◆ **DIRECTIONS FOR THIS TASK**: Could you return the whole listing exactly?

[Opening DATA section]

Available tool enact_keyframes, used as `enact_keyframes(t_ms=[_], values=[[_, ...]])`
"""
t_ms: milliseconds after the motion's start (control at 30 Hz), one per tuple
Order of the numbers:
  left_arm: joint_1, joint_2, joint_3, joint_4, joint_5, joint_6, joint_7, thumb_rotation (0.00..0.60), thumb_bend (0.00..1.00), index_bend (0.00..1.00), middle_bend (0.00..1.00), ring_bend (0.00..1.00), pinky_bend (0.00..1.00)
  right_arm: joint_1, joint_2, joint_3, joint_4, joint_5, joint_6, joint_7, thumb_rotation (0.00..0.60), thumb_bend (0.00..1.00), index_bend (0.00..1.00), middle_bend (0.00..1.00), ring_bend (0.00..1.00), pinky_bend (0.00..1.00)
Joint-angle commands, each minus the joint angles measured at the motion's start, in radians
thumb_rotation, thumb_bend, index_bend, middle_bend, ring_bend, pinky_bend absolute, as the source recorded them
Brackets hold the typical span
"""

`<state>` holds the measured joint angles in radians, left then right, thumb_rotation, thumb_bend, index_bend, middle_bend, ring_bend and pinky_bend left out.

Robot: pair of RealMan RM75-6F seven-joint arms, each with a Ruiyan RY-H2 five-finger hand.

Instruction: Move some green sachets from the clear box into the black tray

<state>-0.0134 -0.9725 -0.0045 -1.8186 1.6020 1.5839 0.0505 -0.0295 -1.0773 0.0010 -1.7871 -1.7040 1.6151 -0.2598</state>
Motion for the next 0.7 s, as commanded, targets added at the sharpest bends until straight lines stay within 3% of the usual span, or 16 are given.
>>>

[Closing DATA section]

◆ **YOUR SOLUTION**:
Available tool enact_keyframes, used as `enact_keyframes(t_ms=[_], values=[[_, ...]])`
"""
t_ms: milliseconds after the motion's start (control at 30 Hz), one per tuple
Order of the numbers:
  left_arm: joint_1, joint_2, joint_3, joint_4, joint_5, joint_6, joint_7, thumb_rotation (0.00..0.60), thumb_bend (0.00..1.00), index_bend (0.00..1.00), middle_bend (0.00..1.00), ring_bend (0.00..1.00), pinky_bend (0.00..1.00)
  right_arm: joint_1, joint_2, joint_3, joint_4, joint_5, joint_6, joint_7, thumb_rotation (0.00..0.60), thumb_bend (0.00..1.00), index_bend (0.00..1.00), middle_bend (0.00..1.00), ring_bend (0.00..1.00), pinky_bend (0.00..1.00)
Joint-angle commands, each minus the joint angles measured at the motion's start, in radians
thumb_rotation, thumb_bend, index_bend, middle_bend, ring_bend, pinky_bend absolute, as the source recorded them
Brackets hold the typical span
"""

`<state>` holds the measured joint angles in radians, left then right, thumb_rotation, thumb_bend, index_bend, middle_bend, ring_bend and pinky_bend left out.

Robot: pair of RealMan RM75-6F seven-joint arms, each with a Ruiyan RY-H2 five-finger hand.

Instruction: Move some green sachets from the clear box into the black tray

<state>-0.0134 -0.9725 -0.0045 -1.8186 1.6020 1.5839 0.0505 -0.0295 -1.0773 0.0010 -1.7871 -1.7040 1.6151 -0.2598</state>
Motion for the next 0.7 s, as commanded, targets added at the sharpest bends until straight lines stay within 3% of the usual span, or 16 are given.
>>>

Reply complete, and nothing else is required.